This week, The Hoot received an anonymous letter from your midterm. We’re publishing it here in full, just so you know what you’re getting yourself into.
Kid, I’m going to hurt you. And I don’t mean the sort of hurt where you put a band-aid on it and everything turns out alright. I mean the sort of hurt where you’re covered in blood, the horses have left the stable, and the ferryman at the River Styx is having trouble taking you to hell because he’s just so dumbfounded by how thoroughly I managed to fuck your face up.
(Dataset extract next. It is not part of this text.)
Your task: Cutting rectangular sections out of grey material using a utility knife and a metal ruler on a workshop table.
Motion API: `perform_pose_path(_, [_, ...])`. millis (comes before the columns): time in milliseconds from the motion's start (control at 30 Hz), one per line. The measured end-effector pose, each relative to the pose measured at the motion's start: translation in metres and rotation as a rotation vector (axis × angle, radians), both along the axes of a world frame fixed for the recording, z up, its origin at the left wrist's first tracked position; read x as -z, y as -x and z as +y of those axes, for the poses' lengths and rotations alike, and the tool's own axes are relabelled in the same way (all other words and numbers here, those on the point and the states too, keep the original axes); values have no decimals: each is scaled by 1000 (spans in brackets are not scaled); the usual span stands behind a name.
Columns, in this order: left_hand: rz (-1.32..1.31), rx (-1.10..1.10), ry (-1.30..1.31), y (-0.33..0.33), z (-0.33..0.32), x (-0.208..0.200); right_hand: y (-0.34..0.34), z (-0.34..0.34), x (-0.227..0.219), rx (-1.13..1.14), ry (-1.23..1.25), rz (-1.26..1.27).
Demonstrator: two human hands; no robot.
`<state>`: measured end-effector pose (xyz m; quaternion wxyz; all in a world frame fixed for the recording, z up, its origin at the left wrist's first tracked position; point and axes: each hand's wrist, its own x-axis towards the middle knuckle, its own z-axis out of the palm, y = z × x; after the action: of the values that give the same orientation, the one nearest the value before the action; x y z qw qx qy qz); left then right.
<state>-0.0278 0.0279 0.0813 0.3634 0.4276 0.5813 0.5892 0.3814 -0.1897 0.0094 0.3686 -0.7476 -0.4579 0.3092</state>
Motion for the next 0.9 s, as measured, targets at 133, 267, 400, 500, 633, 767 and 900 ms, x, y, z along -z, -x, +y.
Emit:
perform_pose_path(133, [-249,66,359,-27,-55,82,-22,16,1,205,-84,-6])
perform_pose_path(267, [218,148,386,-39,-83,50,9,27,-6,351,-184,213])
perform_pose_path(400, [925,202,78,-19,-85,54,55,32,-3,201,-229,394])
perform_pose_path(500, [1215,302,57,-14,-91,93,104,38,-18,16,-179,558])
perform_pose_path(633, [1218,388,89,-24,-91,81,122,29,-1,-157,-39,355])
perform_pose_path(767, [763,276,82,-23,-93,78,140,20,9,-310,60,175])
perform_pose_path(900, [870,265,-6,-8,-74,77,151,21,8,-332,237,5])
You thought this class was going to be absolutely chill, didn’tcha? A-okay, fine-by-me, it’ll all work out pop-pop. Oh, sure, you could see how someone else might do poorly. But not you, oh no, you know everything and you don’t need to spend 3 hours a day studying this monotonous bullshit.
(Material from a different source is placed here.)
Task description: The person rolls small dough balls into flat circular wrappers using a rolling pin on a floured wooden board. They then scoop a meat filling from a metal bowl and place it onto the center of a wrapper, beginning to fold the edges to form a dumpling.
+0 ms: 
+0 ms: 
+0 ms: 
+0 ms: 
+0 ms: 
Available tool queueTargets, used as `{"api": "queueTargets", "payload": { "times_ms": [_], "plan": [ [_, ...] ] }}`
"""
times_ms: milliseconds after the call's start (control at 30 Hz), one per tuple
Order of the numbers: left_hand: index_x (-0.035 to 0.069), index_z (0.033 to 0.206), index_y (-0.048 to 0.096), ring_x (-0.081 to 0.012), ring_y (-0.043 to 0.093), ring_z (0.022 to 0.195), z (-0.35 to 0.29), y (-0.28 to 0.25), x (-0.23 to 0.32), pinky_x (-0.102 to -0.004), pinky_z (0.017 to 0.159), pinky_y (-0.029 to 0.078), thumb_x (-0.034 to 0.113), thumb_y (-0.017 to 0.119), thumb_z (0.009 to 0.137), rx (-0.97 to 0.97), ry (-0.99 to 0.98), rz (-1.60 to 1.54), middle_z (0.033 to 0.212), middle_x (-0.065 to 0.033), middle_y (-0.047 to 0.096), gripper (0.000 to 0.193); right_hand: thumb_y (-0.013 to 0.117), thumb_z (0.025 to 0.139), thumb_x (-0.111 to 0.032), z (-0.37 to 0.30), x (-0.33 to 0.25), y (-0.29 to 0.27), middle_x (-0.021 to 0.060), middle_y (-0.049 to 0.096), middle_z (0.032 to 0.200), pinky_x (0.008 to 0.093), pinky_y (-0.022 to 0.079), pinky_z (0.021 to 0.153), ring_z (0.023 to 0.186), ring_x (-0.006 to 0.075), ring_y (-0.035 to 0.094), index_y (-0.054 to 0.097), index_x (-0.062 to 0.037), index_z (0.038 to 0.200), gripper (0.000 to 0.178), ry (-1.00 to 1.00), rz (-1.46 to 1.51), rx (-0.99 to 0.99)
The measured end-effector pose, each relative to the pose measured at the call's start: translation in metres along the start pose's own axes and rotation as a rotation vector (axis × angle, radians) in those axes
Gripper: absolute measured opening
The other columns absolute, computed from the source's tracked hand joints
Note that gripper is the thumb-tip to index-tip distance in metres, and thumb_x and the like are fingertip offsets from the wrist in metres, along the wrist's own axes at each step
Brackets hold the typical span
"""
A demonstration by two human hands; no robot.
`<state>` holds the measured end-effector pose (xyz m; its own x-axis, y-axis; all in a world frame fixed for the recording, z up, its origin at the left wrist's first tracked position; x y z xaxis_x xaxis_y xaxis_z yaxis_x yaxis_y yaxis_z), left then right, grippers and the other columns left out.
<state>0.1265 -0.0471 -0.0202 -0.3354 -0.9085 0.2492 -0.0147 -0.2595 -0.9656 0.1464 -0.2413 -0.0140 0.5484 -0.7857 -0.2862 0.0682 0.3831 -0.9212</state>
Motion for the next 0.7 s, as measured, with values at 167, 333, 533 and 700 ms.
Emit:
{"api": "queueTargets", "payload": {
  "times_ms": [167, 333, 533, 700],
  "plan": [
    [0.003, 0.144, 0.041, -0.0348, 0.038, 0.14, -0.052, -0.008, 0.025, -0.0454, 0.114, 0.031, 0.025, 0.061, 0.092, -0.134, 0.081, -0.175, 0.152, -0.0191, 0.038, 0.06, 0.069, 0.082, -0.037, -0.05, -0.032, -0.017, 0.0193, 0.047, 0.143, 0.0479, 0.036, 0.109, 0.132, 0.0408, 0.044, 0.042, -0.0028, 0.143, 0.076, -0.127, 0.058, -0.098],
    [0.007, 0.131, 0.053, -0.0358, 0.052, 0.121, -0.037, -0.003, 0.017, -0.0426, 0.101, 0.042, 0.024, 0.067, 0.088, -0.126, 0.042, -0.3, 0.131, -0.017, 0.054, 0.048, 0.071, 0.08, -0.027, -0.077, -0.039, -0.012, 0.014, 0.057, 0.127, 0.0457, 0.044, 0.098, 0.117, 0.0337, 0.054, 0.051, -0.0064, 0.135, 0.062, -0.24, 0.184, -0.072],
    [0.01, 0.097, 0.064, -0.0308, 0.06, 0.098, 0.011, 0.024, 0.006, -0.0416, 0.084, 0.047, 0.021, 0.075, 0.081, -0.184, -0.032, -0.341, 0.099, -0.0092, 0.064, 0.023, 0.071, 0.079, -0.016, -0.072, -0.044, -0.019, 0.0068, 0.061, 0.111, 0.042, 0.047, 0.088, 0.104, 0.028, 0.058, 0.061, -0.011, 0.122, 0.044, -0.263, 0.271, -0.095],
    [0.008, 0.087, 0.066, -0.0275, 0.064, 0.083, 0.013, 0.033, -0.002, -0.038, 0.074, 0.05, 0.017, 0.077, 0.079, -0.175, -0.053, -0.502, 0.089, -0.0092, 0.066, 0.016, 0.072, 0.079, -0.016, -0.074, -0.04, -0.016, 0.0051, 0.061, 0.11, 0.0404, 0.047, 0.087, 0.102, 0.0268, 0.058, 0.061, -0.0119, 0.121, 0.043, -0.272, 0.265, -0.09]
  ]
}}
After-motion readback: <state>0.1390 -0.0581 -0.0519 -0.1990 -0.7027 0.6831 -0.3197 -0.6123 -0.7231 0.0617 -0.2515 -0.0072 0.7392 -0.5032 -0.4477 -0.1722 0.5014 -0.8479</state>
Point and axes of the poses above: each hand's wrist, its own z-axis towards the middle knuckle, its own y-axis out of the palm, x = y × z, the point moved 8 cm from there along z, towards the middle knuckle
Well guess what, kiddo, you did need to spend all that time if you wanted to graduate. But you didn’t spend the time, and now I’ve caught you with your pants wrapped around your ankles.
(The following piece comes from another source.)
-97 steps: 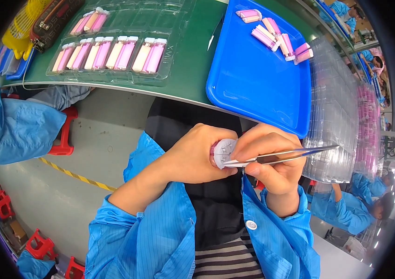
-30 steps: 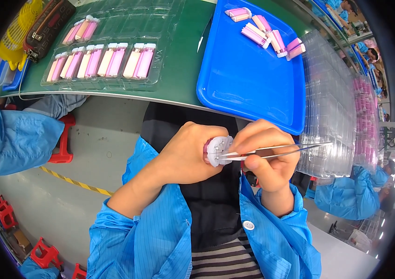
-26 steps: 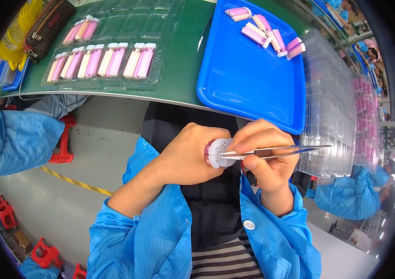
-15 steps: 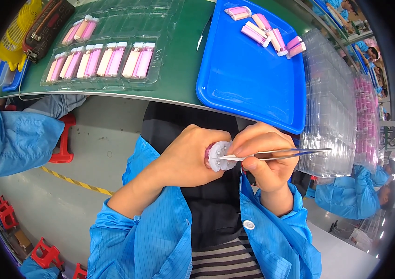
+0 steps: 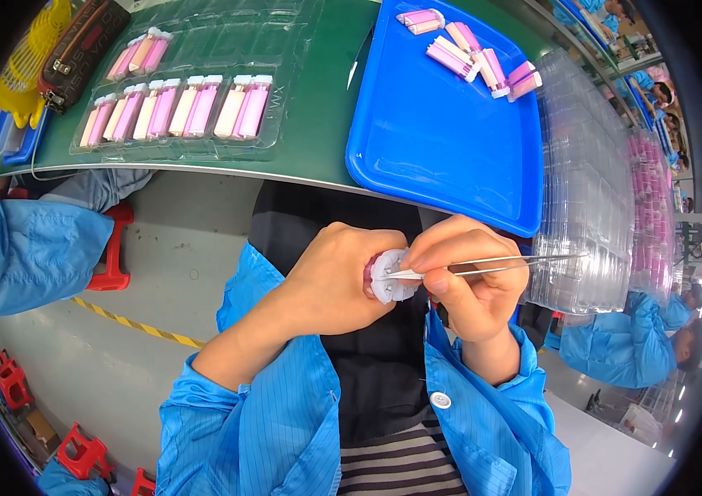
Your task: The person assembles or cleans small white components on a circular base using tweezers.
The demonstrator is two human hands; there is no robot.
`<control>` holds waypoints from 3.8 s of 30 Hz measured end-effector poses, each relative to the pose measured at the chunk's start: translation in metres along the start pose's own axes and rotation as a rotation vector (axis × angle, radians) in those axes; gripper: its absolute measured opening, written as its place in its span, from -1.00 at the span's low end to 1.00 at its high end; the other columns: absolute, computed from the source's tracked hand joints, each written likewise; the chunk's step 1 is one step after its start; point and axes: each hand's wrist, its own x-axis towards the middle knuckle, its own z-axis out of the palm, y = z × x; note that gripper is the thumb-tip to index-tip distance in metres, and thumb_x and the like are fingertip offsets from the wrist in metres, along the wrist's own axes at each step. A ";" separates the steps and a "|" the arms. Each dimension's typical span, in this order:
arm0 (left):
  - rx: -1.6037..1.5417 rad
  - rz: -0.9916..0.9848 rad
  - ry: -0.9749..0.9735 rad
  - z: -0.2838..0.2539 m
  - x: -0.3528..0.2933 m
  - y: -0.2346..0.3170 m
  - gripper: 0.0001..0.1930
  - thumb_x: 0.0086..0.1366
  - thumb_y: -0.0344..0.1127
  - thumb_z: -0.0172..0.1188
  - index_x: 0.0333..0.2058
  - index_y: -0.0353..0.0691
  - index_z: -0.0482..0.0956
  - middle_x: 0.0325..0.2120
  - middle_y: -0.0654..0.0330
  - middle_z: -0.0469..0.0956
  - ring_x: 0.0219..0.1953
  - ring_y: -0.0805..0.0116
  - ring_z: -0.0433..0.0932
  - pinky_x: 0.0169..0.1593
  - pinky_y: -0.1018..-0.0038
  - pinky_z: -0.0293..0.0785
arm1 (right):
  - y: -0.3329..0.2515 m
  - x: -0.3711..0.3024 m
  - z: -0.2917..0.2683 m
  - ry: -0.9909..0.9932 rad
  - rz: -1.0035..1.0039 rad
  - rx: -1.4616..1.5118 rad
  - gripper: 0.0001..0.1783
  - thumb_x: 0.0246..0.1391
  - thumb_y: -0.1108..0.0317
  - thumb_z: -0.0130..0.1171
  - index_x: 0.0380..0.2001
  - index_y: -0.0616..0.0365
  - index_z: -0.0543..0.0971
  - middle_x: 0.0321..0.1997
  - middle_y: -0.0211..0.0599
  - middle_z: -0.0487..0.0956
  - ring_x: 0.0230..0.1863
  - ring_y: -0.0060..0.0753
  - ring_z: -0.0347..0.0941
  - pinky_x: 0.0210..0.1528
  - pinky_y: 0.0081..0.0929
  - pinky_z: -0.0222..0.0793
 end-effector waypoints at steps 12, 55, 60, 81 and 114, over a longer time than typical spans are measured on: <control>0.248 -0.039 0.064 -0.002 0.000 0.005 -0.78 -0.15 -0.46 0.34 -0.47 -0.23 0.50 -0.55 0.02 0.56 -0.44 -0.06 0.56 -0.42 0.14 0.43 | -0.008 0.009 0.005 -0.055 -0.125 -0.264 -0.85 -0.17 0.56 0.36 -0.45 0.23 0.60 -0.41 -0.17 0.58 -0.51 -0.31 0.53 -0.53 -0.57 0.39; 0.425 0.343 0.567 0.012 0.012 -0.012 -0.67 -0.15 -0.27 0.48 -0.52 -0.19 0.46 -0.60 0.20 0.42 -0.56 0.19 0.43 -0.52 0.35 0.31 | 0.001 -0.007 0.024 0.277 -0.006 0.119 -0.88 0.03 0.53 0.29 -0.35 0.35 0.60 -0.31 -0.04 0.61 -0.30 -0.33 0.57 -0.24 -0.50 0.50; 0.417 0.347 0.564 0.011 0.012 -0.011 -0.67 -0.15 -0.26 0.48 -0.52 -0.19 0.45 -0.60 0.20 0.42 -0.56 0.19 0.42 -0.53 0.35 0.31 | 0.000 -0.006 0.026 0.303 0.024 0.195 -0.87 0.09 0.49 0.25 -0.34 0.37 0.59 -0.31 -0.04 0.61 -0.29 -0.34 0.55 -0.23 -0.50 0.49; 0.409 0.309 0.534 0.010 0.009 -0.012 -0.77 -0.08 -0.41 0.40 -0.50 -0.26 0.48 -0.61 0.12 0.45 -0.56 0.11 0.46 -0.50 0.37 0.33 | 0.004 -0.011 0.027 0.298 0.001 0.164 -0.89 0.06 0.52 0.25 -0.34 0.35 0.59 -0.31 -0.03 0.60 -0.32 -0.34 0.55 -0.27 -0.51 0.48; 0.348 0.258 0.504 0.013 0.008 -0.011 -0.69 -0.20 -0.41 0.46 -0.49 -0.21 0.47 -0.59 0.15 0.48 -0.54 0.11 0.49 -0.50 0.32 0.36 | 0.003 -0.010 0.026 0.285 0.026 0.181 -0.87 0.05 0.51 0.28 -0.33 0.35 0.61 -0.29 -0.04 0.61 -0.29 -0.35 0.56 -0.25 -0.50 0.49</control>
Because you don’t know shit, Jon Snow.
Two plus two does not equal yellow. Columbus sailed the ocean blue in 1492, not 1988, dummy. Oh, and I’ve got a koan for you. What’s the sound of one hand clapping?
It’s me, whooping your ass come exam time.
‘Cause the truth of the matter is, this ain’t my first rodeo, bub. I’ve seen kids come, I’ve seen kids go, and I’ve seen kids so dumb a fifty-point curve couldn’t save them.
You’re that kid. And that’s why I have to hurt you.